Therefore, we hypothesized that self-assemblies of polymer cross-linkers in a pre-gelled solution would allow us to incorporate hydrophobic chains regularly as micro-domains in a hydrogel. A polymer cross-linker, building block of a hydrogel has two or more acrylate groups, which are relatively hydrophobic, compared to hydrophilic backbone polymer. Then, the polymer cross-linkers would be self-assembled with hydrophobic cores, which can be used as micro-domains for incorporating hydrophobic molecules regularly (Figure 1b). This hypothesis was examined using a model system for a hydrophobically-modified hydrogel formed by cross-linking of poly(ethylene glycol) diacrylate (PEGDA). The self-assembled structures of PEGDAs in a pre-gelled solution were confirmed with the fluorescence analysis (Figure 1b). Then, poly(propylene glycol) methacrylate (PPGMA) with varying of mass fraction was used as model hydrophobic chains (Figure 1c). The effects of the hydrophobic domains incorporated into a hydrogel were studied by measuring swelling ratio and contact angle of a hydrogel.

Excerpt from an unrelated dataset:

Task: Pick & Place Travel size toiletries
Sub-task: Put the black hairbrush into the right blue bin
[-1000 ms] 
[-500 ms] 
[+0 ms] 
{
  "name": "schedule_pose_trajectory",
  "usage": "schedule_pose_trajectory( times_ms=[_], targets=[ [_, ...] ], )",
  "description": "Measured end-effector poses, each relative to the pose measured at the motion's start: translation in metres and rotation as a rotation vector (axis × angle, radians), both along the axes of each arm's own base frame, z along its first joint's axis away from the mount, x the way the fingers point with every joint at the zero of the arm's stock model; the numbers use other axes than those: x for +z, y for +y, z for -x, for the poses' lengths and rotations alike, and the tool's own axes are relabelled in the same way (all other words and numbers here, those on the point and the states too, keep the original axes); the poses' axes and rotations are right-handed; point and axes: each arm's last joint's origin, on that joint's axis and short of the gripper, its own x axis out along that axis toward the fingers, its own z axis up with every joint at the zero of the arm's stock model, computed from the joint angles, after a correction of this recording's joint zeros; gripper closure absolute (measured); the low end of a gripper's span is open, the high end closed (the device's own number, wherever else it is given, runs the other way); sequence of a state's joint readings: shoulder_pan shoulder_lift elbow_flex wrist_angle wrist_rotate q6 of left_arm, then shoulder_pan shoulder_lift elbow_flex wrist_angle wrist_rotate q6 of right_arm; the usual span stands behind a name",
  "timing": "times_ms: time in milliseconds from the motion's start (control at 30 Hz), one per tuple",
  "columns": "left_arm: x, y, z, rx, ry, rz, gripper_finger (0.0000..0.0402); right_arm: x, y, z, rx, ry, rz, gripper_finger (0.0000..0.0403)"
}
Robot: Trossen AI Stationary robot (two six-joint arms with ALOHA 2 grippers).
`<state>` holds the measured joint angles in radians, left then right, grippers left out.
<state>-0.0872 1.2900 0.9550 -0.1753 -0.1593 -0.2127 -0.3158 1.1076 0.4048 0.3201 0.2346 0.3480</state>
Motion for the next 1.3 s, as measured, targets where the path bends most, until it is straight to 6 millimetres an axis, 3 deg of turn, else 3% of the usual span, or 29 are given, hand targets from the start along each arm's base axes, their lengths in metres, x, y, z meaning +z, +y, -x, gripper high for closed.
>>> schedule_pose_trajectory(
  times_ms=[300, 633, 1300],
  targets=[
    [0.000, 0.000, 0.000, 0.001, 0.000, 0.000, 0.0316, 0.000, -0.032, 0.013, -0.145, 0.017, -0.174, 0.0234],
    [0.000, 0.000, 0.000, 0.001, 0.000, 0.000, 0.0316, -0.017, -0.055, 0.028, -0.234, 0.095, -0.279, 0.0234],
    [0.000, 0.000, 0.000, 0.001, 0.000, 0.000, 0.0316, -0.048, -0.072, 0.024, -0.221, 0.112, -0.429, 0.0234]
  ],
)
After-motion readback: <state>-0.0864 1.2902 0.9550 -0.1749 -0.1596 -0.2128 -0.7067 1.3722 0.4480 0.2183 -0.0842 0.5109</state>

The underlying mechanism by which micro-domains provided by self-assembling of polymer cross-linkers tuned the hydrophobicity in a hydrogel was examined by evaluating average pore size of a hydrogel and characterizing by fluorescence analysis. Overall, this study demonstrates a novel strategy to create a hydrogel incorporated with hydrophobic chains in a controlled manner by self-assembling of polymer cross-linkers.

2. Materials and Methods

2.1. Fluorescent Analysis of Self-Assembling of Polymer Cross-Linkers in a Solution

The self-assemblies of polymer cross-linkers in a pre-gelled solution were investigated using a pyrene probe. [14,15]. The pyrene (Sigma, Peabody, MA, USA) was dissolved in acetone to prepare a stock solution with a concentration of 6.0 × 10−4 M. Polymer cross-linker pre-gelled solutions were prepared in DI (deionized) water (2 mL) by poly(ethylene glycol) diacrylate of Mn 575 g/mol (PEGDA-575, Sigma) and Mw 3400 g/mol (PEGDA-3400, Sigma), respectively. In parallel, acrylate group-free poly(ethylene glycol) of Mn 3350 g/mol (PEGdiol, Sigma) were dissolved in DI water as a control. Then, the pyrene solution was dropped into the polymer solutions with varying polymer concentrations. The mixture of the polymer solution and pyrene was sonicated for 10 min to ensure dispersion of pyrene in the polymer solution. The mixture was further incubated at room temperature for at least 12 h in the dark, so the pyrene was preferentially associated with hydrophobic domains of polymers. The mixture loaded in a quartz cuvette was excited at a wavelength of 330 nm and a resulting emission spectrum was obtained using photo luminescence (QM40, Photon Technology International, HORIBA, Japan). The band-width was adjusted to 2.0 nm for both excitation and emission.

2.2. Hydrogel Preparation

Pre-gelled solutions were prepared by mixing 10 wt % PEGDA-575, which has a hydrophilic property and poly(propylene glycol) methacrylate (PPGMA, Mn of 375 g/mol, Sigma), acting hydrophobic chain, by increasing of mass fraction under fixed total polymer concentration, 10 wt %. The PEGDA was dissolved in DI water at 40 wt % stock solution, and PPGMA was dissolved in dimethyl sulfoxide (DMSO, Sigma, Peabody, MA, USA) at 20 wt % stock solution. The photo-initiator, 2-hydroxy-4′-(2-hydroxyethoxy)-2-methylpropiophenone (Irgacure 2959, Sigma) was dissolved in DMSO at 10 wt % stock solution and added to the 1 mL pre-gelled solution to form 0.2 wt % as the final concentration. First, the 1 mL of pre-gelled solution mixed by vortex mixer. Second the mixed pre-gelled solution was cast between glass plates with spacer of 1 mm of thickness. Then, the cast pre-gelled solution was exposed by UV lamp (365 nm, VL-4.LC, VILBER LOURMAT, France) for gelation about 10 min, after then, the gel was punched with 8 mm diameter. Gel disks were immersed in DI water to remove unreacted hydrophilic residuals and then, subsequently immersed in DMSO to residual hydrophobic polymers in the cross-linked gel disk. Finally, gel disk was immerged to exchange DMSO to DI water and further incubated in DI water for 24 h before characterizations described below.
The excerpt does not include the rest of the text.